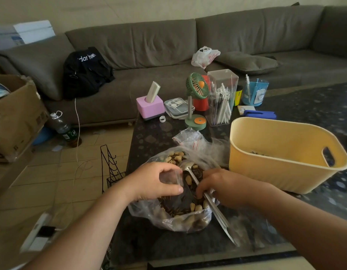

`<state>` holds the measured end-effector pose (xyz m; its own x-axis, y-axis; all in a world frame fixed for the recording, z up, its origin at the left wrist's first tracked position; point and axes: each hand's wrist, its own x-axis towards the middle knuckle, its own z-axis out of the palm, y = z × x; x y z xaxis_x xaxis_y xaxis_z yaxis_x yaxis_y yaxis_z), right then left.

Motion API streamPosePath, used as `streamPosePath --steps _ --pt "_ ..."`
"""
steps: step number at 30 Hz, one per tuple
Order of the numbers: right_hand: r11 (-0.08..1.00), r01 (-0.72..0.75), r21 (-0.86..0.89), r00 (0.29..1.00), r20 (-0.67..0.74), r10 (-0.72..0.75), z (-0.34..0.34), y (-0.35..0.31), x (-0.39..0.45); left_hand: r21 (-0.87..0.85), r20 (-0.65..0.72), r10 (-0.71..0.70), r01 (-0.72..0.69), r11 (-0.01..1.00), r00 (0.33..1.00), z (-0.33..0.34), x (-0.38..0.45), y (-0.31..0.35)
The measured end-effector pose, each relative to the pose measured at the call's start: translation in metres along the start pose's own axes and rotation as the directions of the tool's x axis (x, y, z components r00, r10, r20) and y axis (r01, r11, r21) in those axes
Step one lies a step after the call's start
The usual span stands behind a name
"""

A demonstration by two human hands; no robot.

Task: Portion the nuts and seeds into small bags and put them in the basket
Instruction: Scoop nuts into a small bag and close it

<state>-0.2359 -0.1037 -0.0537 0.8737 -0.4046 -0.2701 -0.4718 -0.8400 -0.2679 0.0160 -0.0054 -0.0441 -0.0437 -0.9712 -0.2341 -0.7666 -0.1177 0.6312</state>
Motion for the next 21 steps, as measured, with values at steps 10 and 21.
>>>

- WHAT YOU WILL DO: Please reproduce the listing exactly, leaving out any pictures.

- ANSWER:
`<state>` holds the measured end-effector pose (xyz m; its own x-axis, y-axis; all in a world frame fixed for the recording, z up, its origin at the left wrist's first tracked position; point and axes: each hand's wrist, its own x-axis towards the middle knuckle, its own z-axis out of the palm, y = z × x; x y z xaxis_x xaxis_y xaxis_z yaxis_x yaxis_y yaxis_z), right then left.

Motion API streamPosePath, used as `streamPosePath --steps _ --pt "_ ..."`
"""
steps: step number at 30 Hz, one per tuple
Order of the numbers: right_hand: r11 (-0.08..1.00), r01 (-0.72..0.75), r21 (-0.86..0.89), r00 (0.29..1.00), r20 (-0.67..0.74), r10 (-0.72..0.75), z (-0.34..0.34), y (-0.35..0.31), x (-0.39..0.45); left_hand: r21 (-0.87..0.85), r20 (-0.65..0.72), r10 (-0.71..0.70), r01 (-0.72..0.69), r11 (-0.01..1.00), r00 (0.33..1.00), z (-0.33..0.34), x (-0.38..0.45), y (-0.31..0.35)
The measured end-effector pose, each relative to the pose measured at the call's start: translation in metres along the start pose's own axes and rotation as the directions of the tool's x axis (x, y, z components r00, r10, r20) and y axis (r01, r11, r21) in those axes
Step one lies a step after the call's start
The usual span stands behind a name
"""

A demonstration by two human hands; no robot.

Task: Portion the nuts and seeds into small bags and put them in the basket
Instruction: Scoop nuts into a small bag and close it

<state>-0.2359 -0.1037 -0.0537 0.8737 -0.4046 -0.2701 -0.4718 -0.8400 -0.2679 0.0160 -0.0054 -0.0441 -0.0437 -0.9712 -0.2341 -0.7666 -0.1177 0.6312</state>
Motion for the next 21 steps, as measured, with values at steps 10 and 21.
>>>

No more output will be given for this exercise.